Exactly the lines below from the one with "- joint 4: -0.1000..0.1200" up to and including the one with "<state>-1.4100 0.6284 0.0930" make up the answer, with nothing else added.

(Beginning of INPUT DATA)

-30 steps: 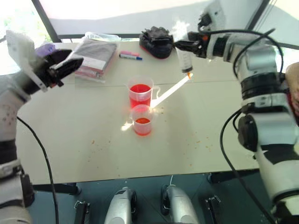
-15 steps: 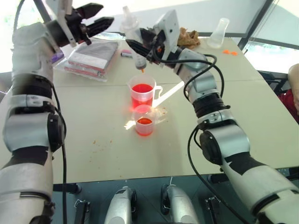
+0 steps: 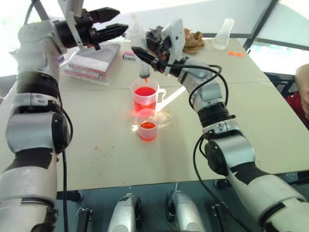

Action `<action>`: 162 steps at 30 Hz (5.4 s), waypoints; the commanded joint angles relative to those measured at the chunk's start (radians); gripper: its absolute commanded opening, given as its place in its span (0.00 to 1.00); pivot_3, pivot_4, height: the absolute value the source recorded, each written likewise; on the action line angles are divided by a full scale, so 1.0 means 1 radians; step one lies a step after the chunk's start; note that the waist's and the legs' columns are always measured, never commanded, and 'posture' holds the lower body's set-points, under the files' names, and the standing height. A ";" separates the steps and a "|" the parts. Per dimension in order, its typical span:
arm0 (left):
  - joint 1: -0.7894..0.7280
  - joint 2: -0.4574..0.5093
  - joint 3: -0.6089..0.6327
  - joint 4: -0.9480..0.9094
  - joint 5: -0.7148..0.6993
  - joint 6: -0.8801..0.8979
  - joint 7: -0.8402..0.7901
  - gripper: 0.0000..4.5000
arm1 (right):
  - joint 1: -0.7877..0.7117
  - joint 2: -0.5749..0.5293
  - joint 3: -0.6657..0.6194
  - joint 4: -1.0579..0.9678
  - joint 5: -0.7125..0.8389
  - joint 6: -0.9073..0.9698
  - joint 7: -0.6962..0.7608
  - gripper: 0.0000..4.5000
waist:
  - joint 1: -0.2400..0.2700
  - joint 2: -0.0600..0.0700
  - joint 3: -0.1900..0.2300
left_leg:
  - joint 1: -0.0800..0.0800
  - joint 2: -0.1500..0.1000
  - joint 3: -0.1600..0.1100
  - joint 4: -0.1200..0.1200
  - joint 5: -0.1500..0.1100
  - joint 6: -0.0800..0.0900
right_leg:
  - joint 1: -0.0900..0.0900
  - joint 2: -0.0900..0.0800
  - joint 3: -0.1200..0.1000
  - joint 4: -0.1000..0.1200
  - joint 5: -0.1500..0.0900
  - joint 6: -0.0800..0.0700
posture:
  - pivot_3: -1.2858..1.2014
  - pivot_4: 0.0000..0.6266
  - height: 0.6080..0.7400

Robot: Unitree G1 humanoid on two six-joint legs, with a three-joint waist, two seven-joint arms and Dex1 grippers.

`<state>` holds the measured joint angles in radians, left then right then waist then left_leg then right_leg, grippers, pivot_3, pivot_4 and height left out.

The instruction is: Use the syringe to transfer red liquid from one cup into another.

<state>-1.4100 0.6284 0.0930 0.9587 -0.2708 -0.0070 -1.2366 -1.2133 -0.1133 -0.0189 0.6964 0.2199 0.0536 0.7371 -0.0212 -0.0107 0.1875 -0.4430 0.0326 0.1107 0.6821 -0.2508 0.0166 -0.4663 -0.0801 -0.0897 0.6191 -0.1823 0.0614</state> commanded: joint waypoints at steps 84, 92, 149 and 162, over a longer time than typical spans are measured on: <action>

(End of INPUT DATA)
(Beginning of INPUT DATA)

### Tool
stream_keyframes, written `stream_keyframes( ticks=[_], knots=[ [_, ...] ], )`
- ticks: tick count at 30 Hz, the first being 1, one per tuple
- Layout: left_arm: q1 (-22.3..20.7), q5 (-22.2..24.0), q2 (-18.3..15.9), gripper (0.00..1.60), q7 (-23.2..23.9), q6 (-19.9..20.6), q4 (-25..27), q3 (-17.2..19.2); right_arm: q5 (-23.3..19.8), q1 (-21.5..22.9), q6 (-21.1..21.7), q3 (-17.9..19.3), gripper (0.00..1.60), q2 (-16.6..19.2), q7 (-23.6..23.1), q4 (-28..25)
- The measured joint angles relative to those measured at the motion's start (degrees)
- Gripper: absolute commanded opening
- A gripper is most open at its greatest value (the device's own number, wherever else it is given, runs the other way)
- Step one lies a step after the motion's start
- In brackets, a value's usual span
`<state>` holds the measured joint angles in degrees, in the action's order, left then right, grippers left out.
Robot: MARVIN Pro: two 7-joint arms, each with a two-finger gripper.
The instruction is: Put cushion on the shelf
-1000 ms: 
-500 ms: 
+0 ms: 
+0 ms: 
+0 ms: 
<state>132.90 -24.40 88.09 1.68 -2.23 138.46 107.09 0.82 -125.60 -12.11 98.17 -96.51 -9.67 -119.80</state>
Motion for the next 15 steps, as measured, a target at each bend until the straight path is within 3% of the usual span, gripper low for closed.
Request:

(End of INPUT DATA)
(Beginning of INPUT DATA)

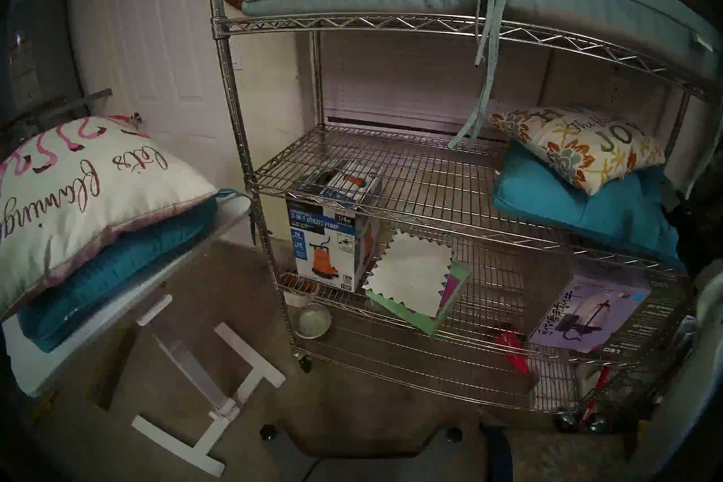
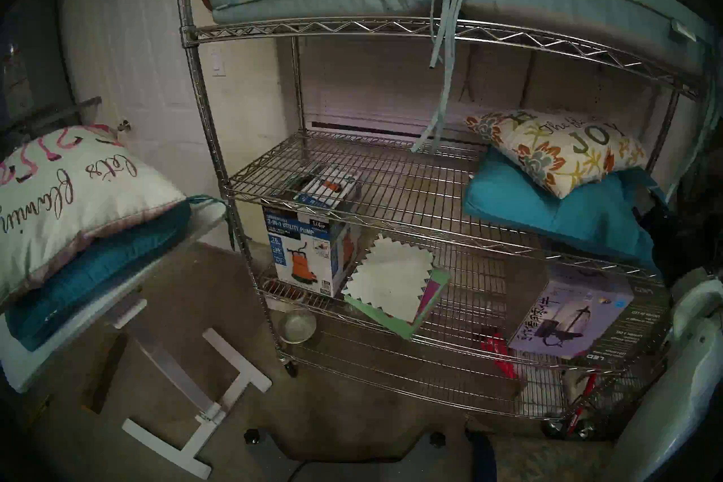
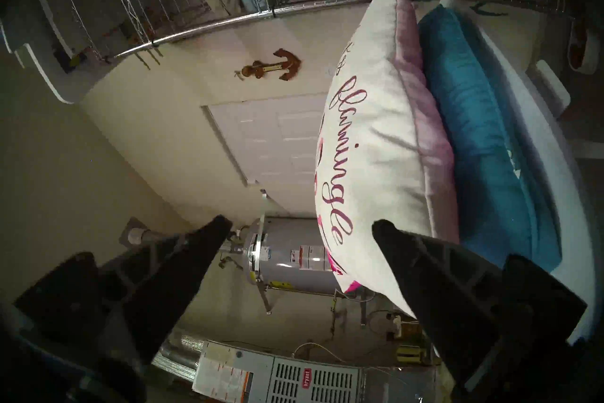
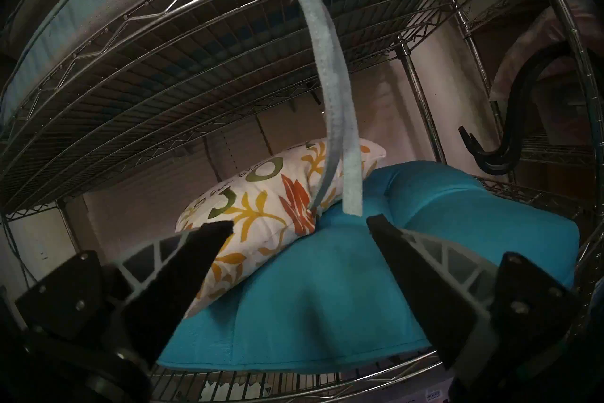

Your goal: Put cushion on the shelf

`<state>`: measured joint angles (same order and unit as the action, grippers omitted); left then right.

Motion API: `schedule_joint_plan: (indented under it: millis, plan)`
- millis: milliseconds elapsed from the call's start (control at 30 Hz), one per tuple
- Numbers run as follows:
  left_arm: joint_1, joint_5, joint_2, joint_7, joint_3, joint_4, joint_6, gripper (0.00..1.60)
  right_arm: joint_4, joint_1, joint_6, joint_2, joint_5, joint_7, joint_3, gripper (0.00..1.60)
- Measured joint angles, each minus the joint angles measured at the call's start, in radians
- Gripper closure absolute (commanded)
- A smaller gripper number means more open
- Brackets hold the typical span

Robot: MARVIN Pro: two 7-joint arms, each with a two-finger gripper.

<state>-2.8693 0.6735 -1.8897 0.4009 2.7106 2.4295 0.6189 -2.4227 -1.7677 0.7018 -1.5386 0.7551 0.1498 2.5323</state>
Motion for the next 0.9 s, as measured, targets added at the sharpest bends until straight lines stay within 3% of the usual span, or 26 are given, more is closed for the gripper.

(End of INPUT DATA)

● **ANSWER AREA**
  - joint 4: -0.1000..0.1200
  - joint 5: -0.1500..0.0900
  - joint 6: -0.0800..0.0700
posture:
  - pivot_3: -1.2858..1.2014
  - pivot_4: 0.0000..0.6266
  - height: 0.6080..0.7400

Robot: Unitree G1 humanoid on two six-joint legs, with a three-joint waist, two seven-joint arms and Dex1 grippers.

`<state>` holds the measured joint angles in radians, left then right then waist then left_leg then right_leg, grippers, pivot_3, pivot_4 and height left out.

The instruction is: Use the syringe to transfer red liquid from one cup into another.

<state>-1.4100 0.6284 0.0930 0.9587 -0.2708 -0.0070 -1.2366 -1.2133 -0.1133 -0.0189 0.6964 0.2199 0.0536 0.7371 -0.0212 -0.0107 0.1875 -0.4430 0.0326 0.1107 0.6821 -0.2508 0.0166 -0.4663 -0.0801 -0.0897 0.6191 -0.1823 0.0614</state> commanded: joint waypoints at steps 84, 92, 149 and 162, over a longer time than typical spans are measured on: <action>

Nothing more is needed to finish the exercise.